“Two men stand next to each other at a urinal, when the man on the right unexpectedly turns to the left and pees on the leg of the man on the left. Once the man on the left has gone through his options he energetically turns to the right.”
In her works Daphne Ahlers is predominantly concerned with symbols, forms and techniques, which relate to female countervailing power in the broadest sense. She represents soft sculpture in every sense - not only because she primarily uses flexible, soft materials, but also because her sculptures comment on and thwart the rigour of existing, authoritarian images and discourses. Even though her work is obviously rooted in a sculptural tradition, the actual subject of it is the plasticity of societal discourses due to a backward authoritarianism whose rigid, conservative worldview dissolves in the latex, silicone wool and foam of her work.
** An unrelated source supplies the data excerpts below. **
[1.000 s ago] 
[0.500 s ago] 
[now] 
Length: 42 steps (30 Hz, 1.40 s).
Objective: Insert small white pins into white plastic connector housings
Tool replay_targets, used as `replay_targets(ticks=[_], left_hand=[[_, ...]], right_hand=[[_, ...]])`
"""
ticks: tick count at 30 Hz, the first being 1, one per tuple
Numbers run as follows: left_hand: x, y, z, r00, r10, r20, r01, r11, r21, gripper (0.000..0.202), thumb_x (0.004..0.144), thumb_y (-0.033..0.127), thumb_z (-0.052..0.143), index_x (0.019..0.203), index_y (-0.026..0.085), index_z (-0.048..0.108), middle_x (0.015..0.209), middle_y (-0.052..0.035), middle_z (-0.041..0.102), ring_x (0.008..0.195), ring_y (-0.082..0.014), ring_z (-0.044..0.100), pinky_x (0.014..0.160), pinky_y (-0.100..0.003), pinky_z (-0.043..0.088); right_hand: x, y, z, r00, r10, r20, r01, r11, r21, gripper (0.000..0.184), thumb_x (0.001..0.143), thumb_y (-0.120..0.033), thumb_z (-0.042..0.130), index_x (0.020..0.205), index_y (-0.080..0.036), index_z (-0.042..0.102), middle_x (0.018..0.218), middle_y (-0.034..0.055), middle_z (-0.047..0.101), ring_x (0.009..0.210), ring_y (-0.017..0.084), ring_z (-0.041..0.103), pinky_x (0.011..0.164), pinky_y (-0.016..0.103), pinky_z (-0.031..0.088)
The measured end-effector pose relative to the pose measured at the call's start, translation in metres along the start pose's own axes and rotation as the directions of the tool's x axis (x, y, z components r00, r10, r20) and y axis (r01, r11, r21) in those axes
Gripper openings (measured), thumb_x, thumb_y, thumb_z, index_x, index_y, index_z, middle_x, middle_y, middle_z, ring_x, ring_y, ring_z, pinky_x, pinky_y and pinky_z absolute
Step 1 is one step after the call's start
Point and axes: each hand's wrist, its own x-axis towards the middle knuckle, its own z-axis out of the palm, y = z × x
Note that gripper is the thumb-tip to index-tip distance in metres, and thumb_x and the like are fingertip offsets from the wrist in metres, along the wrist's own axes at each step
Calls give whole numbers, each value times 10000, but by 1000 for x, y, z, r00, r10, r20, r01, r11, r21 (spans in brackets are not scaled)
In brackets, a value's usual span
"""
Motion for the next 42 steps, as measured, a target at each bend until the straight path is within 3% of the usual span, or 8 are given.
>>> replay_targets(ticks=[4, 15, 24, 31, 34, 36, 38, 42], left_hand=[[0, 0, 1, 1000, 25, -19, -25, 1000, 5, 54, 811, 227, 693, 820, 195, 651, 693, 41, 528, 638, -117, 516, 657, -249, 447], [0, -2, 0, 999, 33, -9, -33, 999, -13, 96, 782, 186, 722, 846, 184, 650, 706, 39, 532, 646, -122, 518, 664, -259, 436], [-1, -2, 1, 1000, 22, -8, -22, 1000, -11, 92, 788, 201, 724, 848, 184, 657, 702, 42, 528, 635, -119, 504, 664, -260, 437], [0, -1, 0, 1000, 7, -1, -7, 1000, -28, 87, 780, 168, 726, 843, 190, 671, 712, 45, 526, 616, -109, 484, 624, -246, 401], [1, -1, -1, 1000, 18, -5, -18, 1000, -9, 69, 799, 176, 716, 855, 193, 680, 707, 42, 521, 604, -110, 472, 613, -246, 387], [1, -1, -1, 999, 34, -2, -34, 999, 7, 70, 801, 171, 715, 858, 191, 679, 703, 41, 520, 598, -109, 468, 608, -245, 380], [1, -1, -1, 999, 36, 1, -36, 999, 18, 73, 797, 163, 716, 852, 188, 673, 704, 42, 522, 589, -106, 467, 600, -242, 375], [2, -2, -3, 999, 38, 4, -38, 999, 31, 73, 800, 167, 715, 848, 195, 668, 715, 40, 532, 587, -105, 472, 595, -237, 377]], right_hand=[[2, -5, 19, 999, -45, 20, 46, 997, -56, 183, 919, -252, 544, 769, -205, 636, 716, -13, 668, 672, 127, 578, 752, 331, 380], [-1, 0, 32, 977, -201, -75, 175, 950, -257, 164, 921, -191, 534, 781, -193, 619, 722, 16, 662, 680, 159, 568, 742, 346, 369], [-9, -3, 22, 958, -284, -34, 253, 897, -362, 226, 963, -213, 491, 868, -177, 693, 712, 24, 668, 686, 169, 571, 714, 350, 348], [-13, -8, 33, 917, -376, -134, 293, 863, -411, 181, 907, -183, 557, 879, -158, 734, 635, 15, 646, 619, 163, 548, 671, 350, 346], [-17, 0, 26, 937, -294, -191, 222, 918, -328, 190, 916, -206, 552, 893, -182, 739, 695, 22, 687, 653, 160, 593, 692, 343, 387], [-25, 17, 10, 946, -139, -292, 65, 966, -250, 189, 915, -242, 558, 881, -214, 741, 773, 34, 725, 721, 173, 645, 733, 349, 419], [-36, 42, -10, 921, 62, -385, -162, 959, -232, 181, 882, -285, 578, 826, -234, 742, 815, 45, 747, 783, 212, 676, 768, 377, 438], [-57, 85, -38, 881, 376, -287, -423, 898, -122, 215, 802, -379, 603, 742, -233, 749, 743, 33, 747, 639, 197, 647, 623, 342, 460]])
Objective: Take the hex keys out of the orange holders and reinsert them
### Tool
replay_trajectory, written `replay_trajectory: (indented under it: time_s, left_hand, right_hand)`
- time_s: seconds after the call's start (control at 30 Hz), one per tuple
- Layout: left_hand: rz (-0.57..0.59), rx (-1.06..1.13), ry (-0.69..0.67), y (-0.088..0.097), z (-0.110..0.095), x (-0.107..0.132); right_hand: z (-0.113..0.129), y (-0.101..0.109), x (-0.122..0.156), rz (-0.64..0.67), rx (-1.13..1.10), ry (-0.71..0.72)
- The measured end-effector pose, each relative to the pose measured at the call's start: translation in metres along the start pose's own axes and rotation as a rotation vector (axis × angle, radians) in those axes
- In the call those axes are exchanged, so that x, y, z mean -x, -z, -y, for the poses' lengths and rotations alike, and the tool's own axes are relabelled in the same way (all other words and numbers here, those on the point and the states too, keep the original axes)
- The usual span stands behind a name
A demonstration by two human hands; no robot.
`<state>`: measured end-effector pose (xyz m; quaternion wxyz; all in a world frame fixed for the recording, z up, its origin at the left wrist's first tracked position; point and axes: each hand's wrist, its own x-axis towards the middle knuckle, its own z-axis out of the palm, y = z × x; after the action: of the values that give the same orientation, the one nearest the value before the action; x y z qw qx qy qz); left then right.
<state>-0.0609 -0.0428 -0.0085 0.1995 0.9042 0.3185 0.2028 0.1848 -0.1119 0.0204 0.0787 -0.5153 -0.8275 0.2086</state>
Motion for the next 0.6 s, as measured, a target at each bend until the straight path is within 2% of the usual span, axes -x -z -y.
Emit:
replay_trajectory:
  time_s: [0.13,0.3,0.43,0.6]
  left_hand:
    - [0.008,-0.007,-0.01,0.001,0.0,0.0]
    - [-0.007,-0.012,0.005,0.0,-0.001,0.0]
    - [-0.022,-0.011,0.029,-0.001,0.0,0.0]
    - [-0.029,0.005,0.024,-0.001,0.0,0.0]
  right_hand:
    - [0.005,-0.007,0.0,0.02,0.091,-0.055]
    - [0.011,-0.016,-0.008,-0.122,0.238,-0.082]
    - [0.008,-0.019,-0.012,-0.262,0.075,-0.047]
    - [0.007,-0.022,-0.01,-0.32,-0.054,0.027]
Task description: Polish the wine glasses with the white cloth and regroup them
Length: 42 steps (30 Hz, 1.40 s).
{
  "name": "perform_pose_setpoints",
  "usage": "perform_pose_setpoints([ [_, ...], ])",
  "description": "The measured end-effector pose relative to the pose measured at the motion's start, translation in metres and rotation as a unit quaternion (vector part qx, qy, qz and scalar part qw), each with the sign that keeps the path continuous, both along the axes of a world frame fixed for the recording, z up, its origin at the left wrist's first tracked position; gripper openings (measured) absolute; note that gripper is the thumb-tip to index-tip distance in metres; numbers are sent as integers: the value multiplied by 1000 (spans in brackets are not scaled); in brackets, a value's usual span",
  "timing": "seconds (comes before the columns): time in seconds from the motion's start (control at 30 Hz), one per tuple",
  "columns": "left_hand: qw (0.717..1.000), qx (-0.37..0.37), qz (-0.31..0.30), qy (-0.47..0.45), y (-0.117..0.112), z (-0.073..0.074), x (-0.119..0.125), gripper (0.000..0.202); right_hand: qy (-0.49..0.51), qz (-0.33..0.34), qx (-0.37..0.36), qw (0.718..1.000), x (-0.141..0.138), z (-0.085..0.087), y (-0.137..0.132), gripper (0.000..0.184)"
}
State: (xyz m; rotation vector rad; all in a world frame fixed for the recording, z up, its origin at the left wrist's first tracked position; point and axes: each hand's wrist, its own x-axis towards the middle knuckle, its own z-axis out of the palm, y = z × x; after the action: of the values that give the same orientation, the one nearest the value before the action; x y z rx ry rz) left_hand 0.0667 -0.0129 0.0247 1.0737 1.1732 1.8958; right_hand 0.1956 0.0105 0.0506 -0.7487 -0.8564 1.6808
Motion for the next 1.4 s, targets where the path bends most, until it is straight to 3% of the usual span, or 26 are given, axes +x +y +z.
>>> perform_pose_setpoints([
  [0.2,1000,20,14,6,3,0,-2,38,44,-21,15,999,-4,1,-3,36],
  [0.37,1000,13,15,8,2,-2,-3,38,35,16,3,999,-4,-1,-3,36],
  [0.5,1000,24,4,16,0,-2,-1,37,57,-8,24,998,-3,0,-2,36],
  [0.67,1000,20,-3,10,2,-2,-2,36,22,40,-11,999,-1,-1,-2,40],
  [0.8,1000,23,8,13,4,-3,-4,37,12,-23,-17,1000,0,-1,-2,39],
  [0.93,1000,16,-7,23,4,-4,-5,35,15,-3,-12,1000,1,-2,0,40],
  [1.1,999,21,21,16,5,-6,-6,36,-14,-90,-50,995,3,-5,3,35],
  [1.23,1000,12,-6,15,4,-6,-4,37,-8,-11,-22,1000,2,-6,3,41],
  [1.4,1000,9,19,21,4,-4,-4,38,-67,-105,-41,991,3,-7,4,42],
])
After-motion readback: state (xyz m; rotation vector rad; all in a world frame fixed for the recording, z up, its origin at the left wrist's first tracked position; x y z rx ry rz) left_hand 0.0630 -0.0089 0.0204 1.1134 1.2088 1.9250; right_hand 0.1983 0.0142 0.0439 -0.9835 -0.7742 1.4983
For Rinnen (German for both ‘gutters’ and ‘flowing’ ), her solo exhibition at the Neue Essener Kunstverein, Ahlers created amongst other works the site specific installation of a wall-mounted basin, whose form and narrative is based on the witches’ well of Edinburgh castle. The artist softened the loveless shape of this memorial to the prosecution and execution of allegedly Scottish witches by extending and shaping it into a gutter. Rather than letting all that is solid melt into air, she lets it flow and drain.